──────── RAW DATA ────────
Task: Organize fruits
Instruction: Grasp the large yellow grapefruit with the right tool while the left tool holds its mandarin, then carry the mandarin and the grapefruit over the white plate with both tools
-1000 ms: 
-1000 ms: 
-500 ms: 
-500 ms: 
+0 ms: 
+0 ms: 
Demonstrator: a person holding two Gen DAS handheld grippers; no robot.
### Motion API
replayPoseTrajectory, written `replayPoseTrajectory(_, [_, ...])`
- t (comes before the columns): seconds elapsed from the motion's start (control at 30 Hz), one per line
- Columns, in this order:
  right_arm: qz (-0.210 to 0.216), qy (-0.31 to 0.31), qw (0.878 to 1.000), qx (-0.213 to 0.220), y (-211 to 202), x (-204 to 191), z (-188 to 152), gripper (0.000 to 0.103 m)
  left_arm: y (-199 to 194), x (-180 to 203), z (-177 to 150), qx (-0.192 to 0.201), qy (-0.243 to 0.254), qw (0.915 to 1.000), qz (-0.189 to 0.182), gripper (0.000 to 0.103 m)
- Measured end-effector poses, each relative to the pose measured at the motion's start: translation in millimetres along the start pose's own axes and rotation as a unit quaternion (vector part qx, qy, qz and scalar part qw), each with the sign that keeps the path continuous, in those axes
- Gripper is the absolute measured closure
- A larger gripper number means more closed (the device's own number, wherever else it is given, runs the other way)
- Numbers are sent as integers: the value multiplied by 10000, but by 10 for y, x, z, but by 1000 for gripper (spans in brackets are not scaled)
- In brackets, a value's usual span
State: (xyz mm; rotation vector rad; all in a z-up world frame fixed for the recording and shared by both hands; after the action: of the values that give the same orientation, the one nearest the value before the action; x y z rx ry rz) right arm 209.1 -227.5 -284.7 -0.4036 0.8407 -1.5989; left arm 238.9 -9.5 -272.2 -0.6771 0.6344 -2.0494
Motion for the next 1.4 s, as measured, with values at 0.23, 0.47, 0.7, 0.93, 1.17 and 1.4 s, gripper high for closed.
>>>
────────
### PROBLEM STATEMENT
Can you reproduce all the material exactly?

### REPLY
Task: Organize fruits
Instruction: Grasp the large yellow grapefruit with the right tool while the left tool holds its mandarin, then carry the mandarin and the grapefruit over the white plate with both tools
-1000 ms: 
-1000 ms: 
-500 ms: 
-500 ms: 
+0 ms: 
+0 ms: 
Demonstrator: a person holding two Gen DAS handheld grippers; no robot.
### Motion API
replayPoseTrajectory, written `replayPoseTrajectory(_, [_, ...])`
- t (comes before the columns): seconds elapsed from the motion's start (control at 30 Hz), one per line
- Columns, in this order:
  right_arm: qz (-0.210 to 0.216), qy (-0.31 to 0.31), qw (0.878 to 1.000), qx (-0.213 to 0.220), y (-211 to 202), x (-204 to 191), z (-188 to 152), gripper (0.000 to 0.103 m)
  left_arm: y (-199 to 194), x (-180 to 203), z (-177 to 150), qx (-0.192 to 0.201), qy (-0.243 to 0.254), qw (0.915 to 1.000), qz (-0.189 to 0.182), gripper (0.000 to 0.103 m)
- Measured end-effector poses, each relative to the pose measured at the motion's start: translation in millimetres along the start pose's own axes and rotation as a unit quaternion (vector part qx, qy, qz and scalar part qw), each with the sign that keeps the path continuous, in those axes
- Gripper is the absolute measured closure
- A larger gripper number means more closed (the device's own number, wherever else it is given, runs the other way)
- Numbers are sent as integers: the value multiplied by 10000, but by 10 for y, x, z, but by 1000 for gripper (spans in brackets are not scaled)
- In brackets, a value's usual span
State: (xyz mm; rotation vector rad; all in a z-up world frame fixed for the recording and shared by both hands; after the action: of the values that give the same orientation, the one nearest the value before the action; x y z rx ry rz) right arm 209.1 -227.5 -284.7 -0.4036 0.8407 -1.5989; left arm 238.9 -9.5 -272.2 -0.6771 0.6344 -2.0494
Motion for the next 1.4 s, as measured, with values at 0.23, 0.47, 0.7, 0.93, 1.17 and 1.4 s, gripper high for closed.
>>>

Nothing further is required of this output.